We chatted a little during dinner. Maarda told me that she and her husband lived at the Squamish River, some thirty-five miles north of Vancouver City, but when I asked if they had any children, she did not reply, but almost instantly called my attention to a passing vessel seen through the porthole. I took the hint, and said no more of family matters, but talked of the fishing and the prospects of a good sockeye run this season.

Afterwards, however, while I stood alone on deck watching the sun set over the rim of the Pacific, I felt a feathery touch on my arm. I turned to see Maarda, once more enveloped in her shawl, and holding two deck stools. She beckoned with a quick uplift of her chin, and said, "We'll sit together here, with no one about us, and I'll tell you of the child." And this was her story:

She was the most beautiful little Tenas Klootchman a mother could wish for, bright, laughing, pretty as a spring flower, but—just as frail. Such tiny hands, such buds of feet! One felt that they must never take her out of her cradle basket for fear that, like a flower stem, she would snap asunder and her little head droop like a blossom.

But Maarda's skilful fingers had woven and plaited and colored the daintiest cradle basket in the entire river district for his little woodland daughter. She had fished long and late with her husband, so that the canner's money would purchase silk "blankets" to enwrap her treasure; she had beaded cradle bands to strap the wee body securely in its cosy resting-nest.
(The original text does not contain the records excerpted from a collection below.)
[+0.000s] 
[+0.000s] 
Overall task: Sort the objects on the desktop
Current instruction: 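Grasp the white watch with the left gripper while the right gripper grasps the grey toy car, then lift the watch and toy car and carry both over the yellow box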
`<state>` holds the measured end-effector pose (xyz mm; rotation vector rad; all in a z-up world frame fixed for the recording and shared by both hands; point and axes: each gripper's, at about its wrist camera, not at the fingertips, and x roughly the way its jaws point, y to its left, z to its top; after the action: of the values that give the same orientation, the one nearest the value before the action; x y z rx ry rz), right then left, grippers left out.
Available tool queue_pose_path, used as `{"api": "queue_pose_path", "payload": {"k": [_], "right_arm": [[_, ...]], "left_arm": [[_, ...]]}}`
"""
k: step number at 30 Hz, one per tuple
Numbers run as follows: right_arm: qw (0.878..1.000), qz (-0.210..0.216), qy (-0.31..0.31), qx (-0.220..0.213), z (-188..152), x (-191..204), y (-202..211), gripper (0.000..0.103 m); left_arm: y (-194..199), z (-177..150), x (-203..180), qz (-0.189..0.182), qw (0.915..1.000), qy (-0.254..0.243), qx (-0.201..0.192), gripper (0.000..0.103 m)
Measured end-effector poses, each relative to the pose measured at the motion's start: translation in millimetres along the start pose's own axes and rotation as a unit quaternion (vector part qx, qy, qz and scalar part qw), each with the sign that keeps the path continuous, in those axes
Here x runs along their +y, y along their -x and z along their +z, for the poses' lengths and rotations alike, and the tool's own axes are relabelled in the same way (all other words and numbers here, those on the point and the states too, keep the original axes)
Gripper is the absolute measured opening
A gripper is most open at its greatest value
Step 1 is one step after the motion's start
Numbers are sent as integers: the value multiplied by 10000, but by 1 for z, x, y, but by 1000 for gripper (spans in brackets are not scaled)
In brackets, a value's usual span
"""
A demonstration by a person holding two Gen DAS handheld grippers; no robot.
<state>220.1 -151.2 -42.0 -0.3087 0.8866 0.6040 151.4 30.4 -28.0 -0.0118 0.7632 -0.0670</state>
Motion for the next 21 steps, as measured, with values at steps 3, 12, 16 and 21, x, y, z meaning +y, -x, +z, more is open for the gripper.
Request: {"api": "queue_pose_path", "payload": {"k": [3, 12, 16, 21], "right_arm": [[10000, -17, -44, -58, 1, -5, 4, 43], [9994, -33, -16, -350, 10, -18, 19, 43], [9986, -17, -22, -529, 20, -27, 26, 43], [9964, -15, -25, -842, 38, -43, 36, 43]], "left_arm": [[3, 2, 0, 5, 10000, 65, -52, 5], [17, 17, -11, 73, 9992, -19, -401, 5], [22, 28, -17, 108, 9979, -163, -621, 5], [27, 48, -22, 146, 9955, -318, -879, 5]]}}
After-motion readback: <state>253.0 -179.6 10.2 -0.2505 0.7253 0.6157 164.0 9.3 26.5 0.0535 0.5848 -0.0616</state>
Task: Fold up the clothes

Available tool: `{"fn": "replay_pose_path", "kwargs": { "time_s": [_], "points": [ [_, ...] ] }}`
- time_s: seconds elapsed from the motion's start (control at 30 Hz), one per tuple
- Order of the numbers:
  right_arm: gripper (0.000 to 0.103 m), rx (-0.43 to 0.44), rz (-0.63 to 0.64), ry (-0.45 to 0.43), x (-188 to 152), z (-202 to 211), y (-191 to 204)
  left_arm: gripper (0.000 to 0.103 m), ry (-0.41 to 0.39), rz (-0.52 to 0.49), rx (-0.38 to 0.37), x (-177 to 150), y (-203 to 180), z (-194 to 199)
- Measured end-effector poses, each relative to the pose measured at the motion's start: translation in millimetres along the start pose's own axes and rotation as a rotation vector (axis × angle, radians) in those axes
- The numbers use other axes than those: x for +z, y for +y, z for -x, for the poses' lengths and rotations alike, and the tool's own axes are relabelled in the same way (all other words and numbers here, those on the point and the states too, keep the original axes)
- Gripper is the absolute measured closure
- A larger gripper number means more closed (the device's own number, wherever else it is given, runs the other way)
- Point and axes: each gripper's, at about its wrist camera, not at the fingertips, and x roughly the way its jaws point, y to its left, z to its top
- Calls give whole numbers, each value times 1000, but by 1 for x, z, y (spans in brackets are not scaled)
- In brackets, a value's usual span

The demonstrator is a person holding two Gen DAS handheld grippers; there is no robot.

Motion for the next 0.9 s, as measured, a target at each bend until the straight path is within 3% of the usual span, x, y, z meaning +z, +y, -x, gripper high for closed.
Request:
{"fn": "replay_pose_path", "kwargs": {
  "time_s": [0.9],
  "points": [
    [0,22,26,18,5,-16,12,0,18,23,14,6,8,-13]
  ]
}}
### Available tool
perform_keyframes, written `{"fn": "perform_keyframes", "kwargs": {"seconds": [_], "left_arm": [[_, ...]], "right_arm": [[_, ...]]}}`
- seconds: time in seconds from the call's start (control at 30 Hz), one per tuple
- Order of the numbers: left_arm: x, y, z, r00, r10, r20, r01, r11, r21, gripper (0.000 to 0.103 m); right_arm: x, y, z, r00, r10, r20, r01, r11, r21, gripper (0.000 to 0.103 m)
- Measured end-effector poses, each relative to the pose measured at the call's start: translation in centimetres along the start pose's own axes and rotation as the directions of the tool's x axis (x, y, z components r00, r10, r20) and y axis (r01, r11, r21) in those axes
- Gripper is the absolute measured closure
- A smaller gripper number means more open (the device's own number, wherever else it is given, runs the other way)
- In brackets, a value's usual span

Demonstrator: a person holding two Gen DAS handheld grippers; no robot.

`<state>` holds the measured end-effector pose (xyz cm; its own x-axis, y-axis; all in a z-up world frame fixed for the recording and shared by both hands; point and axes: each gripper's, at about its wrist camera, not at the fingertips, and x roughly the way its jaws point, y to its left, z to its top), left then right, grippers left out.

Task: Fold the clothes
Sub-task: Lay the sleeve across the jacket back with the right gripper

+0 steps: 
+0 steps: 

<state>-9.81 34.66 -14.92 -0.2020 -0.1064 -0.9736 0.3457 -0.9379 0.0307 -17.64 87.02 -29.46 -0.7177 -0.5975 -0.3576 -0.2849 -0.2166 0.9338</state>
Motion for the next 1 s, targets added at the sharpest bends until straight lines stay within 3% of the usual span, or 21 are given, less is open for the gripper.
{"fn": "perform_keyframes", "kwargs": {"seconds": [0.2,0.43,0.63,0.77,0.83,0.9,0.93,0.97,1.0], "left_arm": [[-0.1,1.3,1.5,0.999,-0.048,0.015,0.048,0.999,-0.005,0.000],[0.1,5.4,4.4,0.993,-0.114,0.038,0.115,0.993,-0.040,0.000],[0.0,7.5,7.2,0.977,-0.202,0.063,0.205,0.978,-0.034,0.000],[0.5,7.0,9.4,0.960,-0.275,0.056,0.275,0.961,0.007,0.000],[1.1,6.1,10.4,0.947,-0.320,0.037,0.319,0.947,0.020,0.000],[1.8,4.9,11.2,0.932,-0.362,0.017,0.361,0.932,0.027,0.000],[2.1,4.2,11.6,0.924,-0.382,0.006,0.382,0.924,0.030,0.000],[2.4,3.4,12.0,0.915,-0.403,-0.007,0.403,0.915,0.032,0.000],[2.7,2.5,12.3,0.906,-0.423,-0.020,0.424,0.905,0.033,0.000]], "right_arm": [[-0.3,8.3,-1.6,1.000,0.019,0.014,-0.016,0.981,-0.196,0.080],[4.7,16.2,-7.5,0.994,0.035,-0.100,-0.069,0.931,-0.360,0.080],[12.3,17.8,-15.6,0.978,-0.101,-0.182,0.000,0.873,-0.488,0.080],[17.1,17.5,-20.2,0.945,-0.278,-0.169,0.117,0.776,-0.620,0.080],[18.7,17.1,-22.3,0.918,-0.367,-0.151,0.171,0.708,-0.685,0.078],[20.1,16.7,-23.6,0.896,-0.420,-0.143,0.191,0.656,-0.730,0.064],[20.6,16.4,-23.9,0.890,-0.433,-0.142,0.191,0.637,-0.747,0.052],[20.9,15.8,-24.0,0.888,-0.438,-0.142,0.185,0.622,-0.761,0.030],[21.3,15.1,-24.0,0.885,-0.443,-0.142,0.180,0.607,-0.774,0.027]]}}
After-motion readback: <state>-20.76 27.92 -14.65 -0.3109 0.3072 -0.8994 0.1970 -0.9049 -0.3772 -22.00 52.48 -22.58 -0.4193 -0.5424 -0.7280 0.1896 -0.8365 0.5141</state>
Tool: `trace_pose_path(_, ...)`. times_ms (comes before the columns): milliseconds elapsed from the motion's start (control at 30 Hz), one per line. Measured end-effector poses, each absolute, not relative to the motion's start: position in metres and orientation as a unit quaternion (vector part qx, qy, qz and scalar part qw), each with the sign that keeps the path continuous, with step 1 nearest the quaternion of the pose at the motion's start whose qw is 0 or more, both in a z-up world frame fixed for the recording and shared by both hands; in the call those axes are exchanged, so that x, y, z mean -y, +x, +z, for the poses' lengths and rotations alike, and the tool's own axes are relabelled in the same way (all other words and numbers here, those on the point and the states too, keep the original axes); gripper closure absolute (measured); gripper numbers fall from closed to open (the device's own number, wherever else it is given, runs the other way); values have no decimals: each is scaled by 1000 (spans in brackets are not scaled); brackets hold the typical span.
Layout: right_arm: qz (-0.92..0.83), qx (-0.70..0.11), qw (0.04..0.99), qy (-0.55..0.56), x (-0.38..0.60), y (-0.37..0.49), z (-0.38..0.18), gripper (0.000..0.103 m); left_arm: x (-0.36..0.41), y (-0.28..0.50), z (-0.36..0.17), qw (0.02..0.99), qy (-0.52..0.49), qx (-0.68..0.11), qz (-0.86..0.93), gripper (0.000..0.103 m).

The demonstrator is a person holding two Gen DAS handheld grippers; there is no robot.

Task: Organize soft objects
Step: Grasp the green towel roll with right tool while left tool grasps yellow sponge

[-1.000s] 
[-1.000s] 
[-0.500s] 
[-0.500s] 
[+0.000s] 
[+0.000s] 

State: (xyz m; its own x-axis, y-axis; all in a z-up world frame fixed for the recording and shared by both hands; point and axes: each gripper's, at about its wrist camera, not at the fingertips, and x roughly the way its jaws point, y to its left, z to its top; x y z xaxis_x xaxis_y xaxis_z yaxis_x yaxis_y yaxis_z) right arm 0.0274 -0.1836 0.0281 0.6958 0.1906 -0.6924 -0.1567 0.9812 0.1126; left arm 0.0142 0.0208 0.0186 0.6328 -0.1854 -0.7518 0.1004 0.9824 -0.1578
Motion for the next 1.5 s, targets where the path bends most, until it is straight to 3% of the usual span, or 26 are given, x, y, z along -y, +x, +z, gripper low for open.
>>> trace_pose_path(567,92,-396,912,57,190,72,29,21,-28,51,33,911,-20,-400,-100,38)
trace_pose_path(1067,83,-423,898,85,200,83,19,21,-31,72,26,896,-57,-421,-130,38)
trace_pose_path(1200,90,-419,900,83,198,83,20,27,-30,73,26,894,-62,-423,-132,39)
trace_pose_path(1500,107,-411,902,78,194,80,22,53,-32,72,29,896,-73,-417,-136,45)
Ah, it was such a basket, fit for an English princess to sleep in! Everything about it was fine, soft, delicate, and everything born of her mother-love.

So, for weeks, for even months, the little Tenas Klootchman laughed and smiled, waked and slept, dreamed and dimpled in her pretty playhouse. Then one day, in the hot, dry summer, there was no smile. The dimples did not play. The little flower paled, the small face grew smaller, the tiny hands tinier; and one morning, when the birds awoke in the forests of the Squamish, the eyes of the little Tenas Klootchman remained closed.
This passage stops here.